Il video dell'esibizione, parla il legale di Grigolo

Ad accompagnare Vittorio Grigolo in studio è stato l'avvocato del tenore che ha confermato l'esistenza di un video che mostra il momento in questione. All'artista non è stato concesso il permesso di pubblicarlo per problemi di copyright, uno scoglio che Vittorio si augura possa essere superato al più presto. A descriverne il contenuto è il suo legale:

Ho visto il video e confermo quello che ha detto Vittorio. Noi siamo stati coinvolti in questa ricerca e abbiamo prestato la massima collaborazione.
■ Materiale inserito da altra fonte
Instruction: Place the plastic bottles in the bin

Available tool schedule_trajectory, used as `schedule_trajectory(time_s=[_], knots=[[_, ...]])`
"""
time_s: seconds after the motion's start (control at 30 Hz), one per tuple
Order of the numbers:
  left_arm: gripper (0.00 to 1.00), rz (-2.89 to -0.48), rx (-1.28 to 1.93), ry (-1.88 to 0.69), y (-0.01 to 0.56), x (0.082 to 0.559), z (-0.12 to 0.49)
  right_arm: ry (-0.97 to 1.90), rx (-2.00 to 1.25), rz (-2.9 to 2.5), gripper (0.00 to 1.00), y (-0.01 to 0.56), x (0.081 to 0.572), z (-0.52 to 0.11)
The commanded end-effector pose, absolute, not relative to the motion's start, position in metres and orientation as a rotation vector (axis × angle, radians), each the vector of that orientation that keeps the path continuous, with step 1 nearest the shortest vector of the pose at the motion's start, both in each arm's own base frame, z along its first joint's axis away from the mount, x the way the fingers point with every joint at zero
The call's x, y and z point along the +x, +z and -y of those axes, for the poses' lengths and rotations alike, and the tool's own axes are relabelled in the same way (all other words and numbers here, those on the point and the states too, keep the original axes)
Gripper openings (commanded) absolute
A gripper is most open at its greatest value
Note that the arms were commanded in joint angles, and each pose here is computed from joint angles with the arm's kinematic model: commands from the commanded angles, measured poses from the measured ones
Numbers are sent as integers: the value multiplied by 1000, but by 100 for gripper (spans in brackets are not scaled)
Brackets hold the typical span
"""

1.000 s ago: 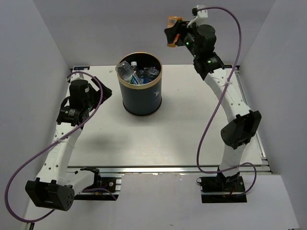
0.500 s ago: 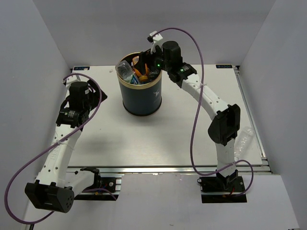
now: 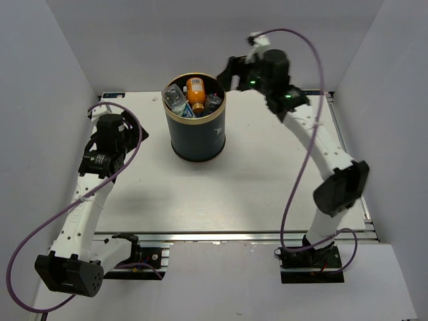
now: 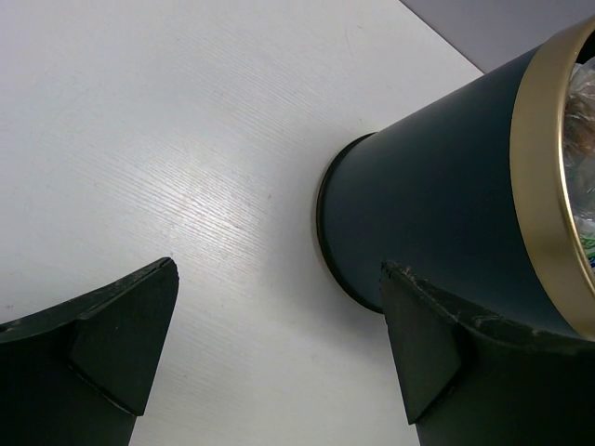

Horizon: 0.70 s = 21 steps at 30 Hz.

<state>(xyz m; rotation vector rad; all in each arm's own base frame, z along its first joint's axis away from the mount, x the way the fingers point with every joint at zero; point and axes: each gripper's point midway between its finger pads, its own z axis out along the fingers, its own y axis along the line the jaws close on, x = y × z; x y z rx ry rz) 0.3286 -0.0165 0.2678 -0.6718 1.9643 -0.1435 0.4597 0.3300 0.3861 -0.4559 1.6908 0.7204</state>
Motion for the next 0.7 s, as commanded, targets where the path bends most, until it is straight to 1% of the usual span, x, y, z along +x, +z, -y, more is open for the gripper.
schedule_trajectory(time_s=[0.0,0.03,0.07,0.1,0.13,0.2,0.23,0.27,0.33,0.37,0.47,0.57,0.67], knots=[[98,-1935,-652,-124,271,330,13,624,-141,-1777,89,385,466,-229],[98,-1936,-652,-126,270,333,14,551,-68,-1811,89,373,465,-204],[98,-1941,-643,-126,268,335,15,480,14,-1808,89,377,459,-168],[98,-1945,-637,-134,267,337,17,418,67,-1844,89,364,455,-147],[98,-1956,-633,-133,263,341,18,306,146,-1891,89,341,445,-119],[98,-1968,-627,-138,260,345,20,191,275,-1999,89,301,427,-73],[98,-1973,-622,-146,257,349,22,136,350,-2089,89,264,411,-54],[98,-1975,-619,-155,256,351,24,81,469,-2139,89,248,390,-20],[98,-1967,-606,-183,257,357,29,21,673,-2199,89,208,355,17],[98,-1970,-597,-181,256,359,30,-49,817,-2179,89,198,339,56],[98,-1979,-571,-167,256,365,29,-185,1065,-2125,89,179,293,112],[98,-1990,-560,-148,256,369,28,-232,1164,-2085,89,168,276,137],[98,-2030,-557,-133,252,370,29,-343,1239,-2144,89,143,253,153]])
La cosa è sembrata essersi ingigantita e il video è la prova principale a favore o contro l’atteggiamento di Vittorio. Abbiamo avuto la possibilità di vederlo. Si tratta di un frammento di 20 secondi e, dopo averlo visto, ci sentiamo decisamente più sereni. È un filmato chiaro, non lascia spazio a dubbio. Se fosse stato esibito fin dall’inizio, questa polemica non si sarebbe scatenata. Ci è stato detto che non può essere mostrato per un problema di copyright. Ni non siamo di questa opinione perché non mostra l’opera ma solo gli applausi finali. Confidiamo nel buonsenso della Royal Opera House. Se lo avessimo avuto oggi, tutto sarebbe stato chiarito anche in questa sede.